Please return every line from the entries that has the string "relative" in it.

++++ Records for this task ++++

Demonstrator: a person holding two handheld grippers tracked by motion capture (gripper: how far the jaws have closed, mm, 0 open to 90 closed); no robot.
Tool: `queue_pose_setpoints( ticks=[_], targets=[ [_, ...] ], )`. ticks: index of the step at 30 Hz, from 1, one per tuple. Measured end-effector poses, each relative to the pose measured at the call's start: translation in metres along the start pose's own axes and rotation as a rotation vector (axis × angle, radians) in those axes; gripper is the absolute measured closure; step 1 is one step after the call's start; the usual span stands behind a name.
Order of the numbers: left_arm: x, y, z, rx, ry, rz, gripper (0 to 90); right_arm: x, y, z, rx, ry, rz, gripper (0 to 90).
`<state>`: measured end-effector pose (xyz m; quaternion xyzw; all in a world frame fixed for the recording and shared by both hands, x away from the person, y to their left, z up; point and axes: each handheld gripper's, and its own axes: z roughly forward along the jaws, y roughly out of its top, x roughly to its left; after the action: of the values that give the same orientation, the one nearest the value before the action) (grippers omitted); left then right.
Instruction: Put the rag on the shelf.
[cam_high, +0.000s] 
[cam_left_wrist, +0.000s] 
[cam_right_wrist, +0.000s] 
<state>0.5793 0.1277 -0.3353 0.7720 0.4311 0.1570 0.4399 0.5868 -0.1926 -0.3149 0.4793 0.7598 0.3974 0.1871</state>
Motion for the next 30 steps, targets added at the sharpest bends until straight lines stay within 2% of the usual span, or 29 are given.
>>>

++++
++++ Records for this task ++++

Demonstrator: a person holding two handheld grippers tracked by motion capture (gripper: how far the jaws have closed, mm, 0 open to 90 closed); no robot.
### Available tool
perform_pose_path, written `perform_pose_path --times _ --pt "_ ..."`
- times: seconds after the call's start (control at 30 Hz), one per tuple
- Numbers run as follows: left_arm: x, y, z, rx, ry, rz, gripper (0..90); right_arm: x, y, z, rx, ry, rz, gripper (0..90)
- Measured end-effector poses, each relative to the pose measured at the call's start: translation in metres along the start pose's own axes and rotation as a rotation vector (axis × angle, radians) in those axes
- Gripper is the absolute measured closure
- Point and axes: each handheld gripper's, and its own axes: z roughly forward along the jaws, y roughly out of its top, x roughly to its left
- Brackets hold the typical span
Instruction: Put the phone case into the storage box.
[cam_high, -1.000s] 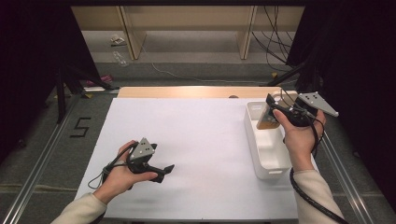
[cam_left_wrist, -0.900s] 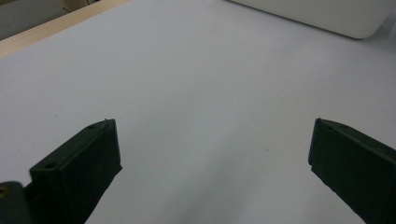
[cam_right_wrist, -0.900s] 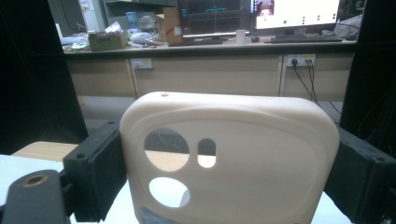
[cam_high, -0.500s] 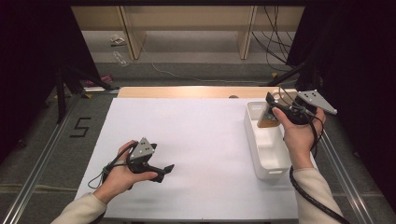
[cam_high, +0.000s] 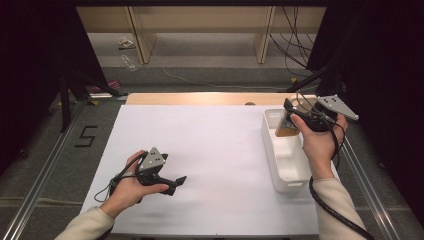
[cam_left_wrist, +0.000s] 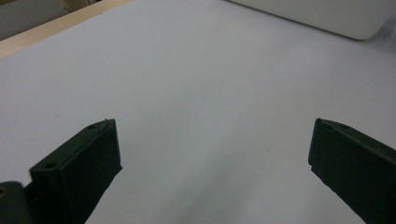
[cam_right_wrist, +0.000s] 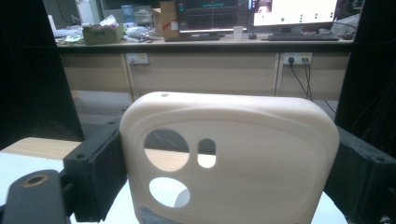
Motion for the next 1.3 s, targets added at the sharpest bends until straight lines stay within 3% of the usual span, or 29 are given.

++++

■ **Answer to the problem**
Tool: `queue_pose_setpoints( ticks=[_], targets=[ [_, ...] ], )`. ticks: index of the step at 30 Hz, from 1, one per tuple. Measured end-effector poses, each relative to the pose measured at the call's start: translation in metres along the start pose's own axes and rotation as a rotation vector (axis × angle, radians) in those axes; gripper is the absolute measured closure; step 1 is one step after the call's start; the usual span stands behind a name.
- Measured end-effector poses, each relative to the pose measured at the call's start: translation in metres along the start pose's own axes and rotation as a rotation vector (axis × angle, radians) in those axes

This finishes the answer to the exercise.